– Давай сюда! – потребовал Вадик.
– Ты перевернул ту монетку! – крикнул я ему. – Я видел, что перевернул. Видел.
– Ну-ка, повтори, – надвигаясь на меня, попросил он.
– Ты перевернул ее, – уже тише сказал я, хорошо зная, что за этим последует.
Первым, опять сзади, меня ударил Птаха. Я полетел на Вадика, он быстро и ловко, не примериваясь, поддел меня головой в лицо, и я упал, из носу у меня брызнула кровь. Едва я вскочил, на меня снова набросился Птаха. Можно было еще вырваться и убежать, но я почему-то не подумал об этом. Я вертелся меж Вадиком и Птахой, почти не защищаясь, зажимая ладонью нос, из которого хлестала кровь, и в отчаянии, добавляя им ярости, упрямо выкрикивал одно и то же:
– Перевернул! Перевернул! Перевернул!
Они били меня по очереди, один и второй, один и второй. Кто-то третий, маленький и злобный, пинал меня по ногам, потом они почти сплошь покрылись синяками. Я старался только не упасть, ни за что больше не упасть, даже в те минуты мне казалось это позором. Но в конце концов они повалили меня на землю и остановились.
– Иди отсюда, пока живой! – скомандовал Вадик. – Быстро!
Я поднялся и, всхлипывая, швыркая омертвевшим носом, поплелся в гору.
– Только вякни кому – убьем! – пообещал мне вслед Вадик.

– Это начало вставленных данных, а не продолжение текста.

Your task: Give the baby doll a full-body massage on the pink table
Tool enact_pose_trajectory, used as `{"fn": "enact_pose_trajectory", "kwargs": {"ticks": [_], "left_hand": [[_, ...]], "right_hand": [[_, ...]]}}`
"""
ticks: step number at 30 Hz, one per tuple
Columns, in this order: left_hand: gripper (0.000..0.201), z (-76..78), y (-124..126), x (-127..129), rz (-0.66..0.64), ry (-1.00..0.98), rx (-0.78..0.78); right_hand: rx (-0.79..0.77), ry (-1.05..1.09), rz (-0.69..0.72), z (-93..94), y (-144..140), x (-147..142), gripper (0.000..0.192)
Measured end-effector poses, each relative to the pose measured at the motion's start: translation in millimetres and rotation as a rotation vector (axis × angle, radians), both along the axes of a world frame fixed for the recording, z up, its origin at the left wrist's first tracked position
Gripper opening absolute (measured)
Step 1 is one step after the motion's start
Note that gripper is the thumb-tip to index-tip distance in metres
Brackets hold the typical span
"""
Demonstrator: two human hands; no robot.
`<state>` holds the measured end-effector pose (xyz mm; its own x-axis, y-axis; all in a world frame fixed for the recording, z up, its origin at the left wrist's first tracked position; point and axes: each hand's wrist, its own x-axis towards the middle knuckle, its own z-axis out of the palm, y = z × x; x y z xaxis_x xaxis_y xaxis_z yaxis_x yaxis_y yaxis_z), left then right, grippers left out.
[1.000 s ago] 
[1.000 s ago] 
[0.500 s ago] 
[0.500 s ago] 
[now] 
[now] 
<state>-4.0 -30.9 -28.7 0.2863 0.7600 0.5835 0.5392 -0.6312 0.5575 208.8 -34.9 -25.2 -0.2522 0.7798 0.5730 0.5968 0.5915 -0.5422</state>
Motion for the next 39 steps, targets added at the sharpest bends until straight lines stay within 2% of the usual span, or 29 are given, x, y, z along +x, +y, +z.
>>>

Я не ответил. Все во мне как-то затвердело и сомкнулось в обиде, у меня не было сил достать из себя слово. И, только поднявшись на гору, я не утерпел и, словно сдурев, закричал что было мочи – так, что слышал, наверное, весь поселок:
– Переверну-у-ул!
За мной кинулся было Птаха, но сразу вернулся – видно, Вадик рассудил, что с меня хватит, и остановил его. Минут пять я стоял и, всхлипывая, смотрел на полянку, где снова началась игра, затем спустился по другой стороне холма к ложбинке, затянутой вокруг черной крапивой, упал на жесткую сухую траву и, не сдерживаясь больше, горько, навзрыд заплакал.

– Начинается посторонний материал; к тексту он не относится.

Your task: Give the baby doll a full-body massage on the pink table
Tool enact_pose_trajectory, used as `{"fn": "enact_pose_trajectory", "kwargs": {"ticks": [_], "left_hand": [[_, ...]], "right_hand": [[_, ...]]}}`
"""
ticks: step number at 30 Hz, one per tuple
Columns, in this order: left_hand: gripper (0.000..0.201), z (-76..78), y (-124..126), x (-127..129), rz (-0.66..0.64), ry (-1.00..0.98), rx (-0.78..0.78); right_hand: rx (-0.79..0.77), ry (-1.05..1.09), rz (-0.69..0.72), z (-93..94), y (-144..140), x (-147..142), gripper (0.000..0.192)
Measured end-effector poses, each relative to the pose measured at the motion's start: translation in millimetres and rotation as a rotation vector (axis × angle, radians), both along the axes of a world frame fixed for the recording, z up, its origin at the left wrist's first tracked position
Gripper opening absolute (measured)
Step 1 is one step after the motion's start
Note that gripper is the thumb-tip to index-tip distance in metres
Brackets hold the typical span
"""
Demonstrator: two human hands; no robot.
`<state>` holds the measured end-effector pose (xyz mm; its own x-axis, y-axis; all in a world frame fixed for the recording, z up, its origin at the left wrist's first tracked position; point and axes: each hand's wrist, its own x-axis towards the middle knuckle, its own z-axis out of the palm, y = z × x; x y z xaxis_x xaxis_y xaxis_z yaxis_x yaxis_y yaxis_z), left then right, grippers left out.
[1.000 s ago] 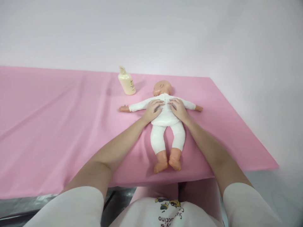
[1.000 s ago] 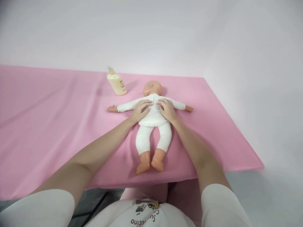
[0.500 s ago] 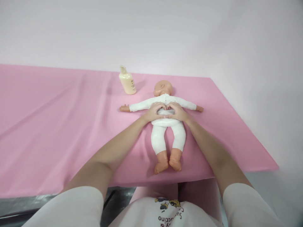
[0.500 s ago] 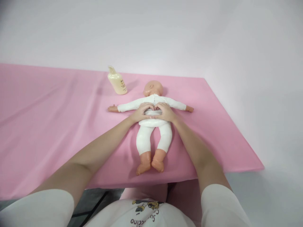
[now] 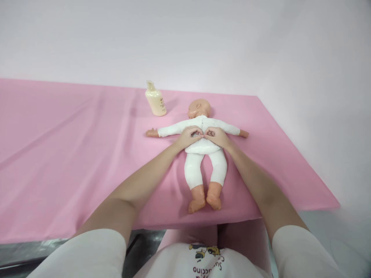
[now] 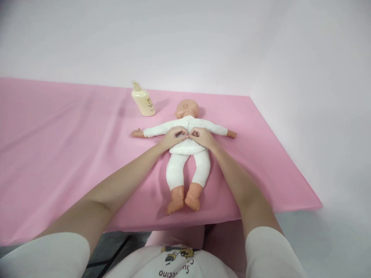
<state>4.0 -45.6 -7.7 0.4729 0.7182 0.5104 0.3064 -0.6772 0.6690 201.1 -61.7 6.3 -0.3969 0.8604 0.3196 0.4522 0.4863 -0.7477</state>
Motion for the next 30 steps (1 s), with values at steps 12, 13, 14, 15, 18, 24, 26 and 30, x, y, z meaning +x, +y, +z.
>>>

Не было в тот день и не могло быть во всем белом свете человека несчастнее меня.
* * *
Утром я со страхом смотрел на себя в зеркало: нос вспух и раздулся, под левым глазом синяк, а ниже его, на щеке, изгибается жирная кровавая ссадина. Как идти в школу в таком виде, я не представлял, но как-то идти надо было, пропускать по какой бы то ни было причине уроки я не решался. Допустим, носы у людей и от природы случаются почище моего, и если бы привычное место, ни за что не догадаешься, что это нос, но ссадину и синяк ничем оправдать нельзя; сразу видно, что они красуются тут не по моей доброй воле.
Прикрывая глаз рукой, я юркнул в класс, сел за свою парту и опустил голову. Первым уроком, как назло, был французский. Лидия Михайловна, по праву классного руководителя, интересовалась нами больше других учителей, и скрыть от нее что-либо было трудно. Она входила, здоровалась, но до того, как посадить класс, имела привычку внимательным образом осматривать почти каждого из нас, делая будто бы и шутливые, но обязательные для исполнения замечания. И знаки на моем лице она, конечно, увидела сразу, хоть я, как мог, и прятал их; я понял это потому, что на меня стали оборачиваться ребята.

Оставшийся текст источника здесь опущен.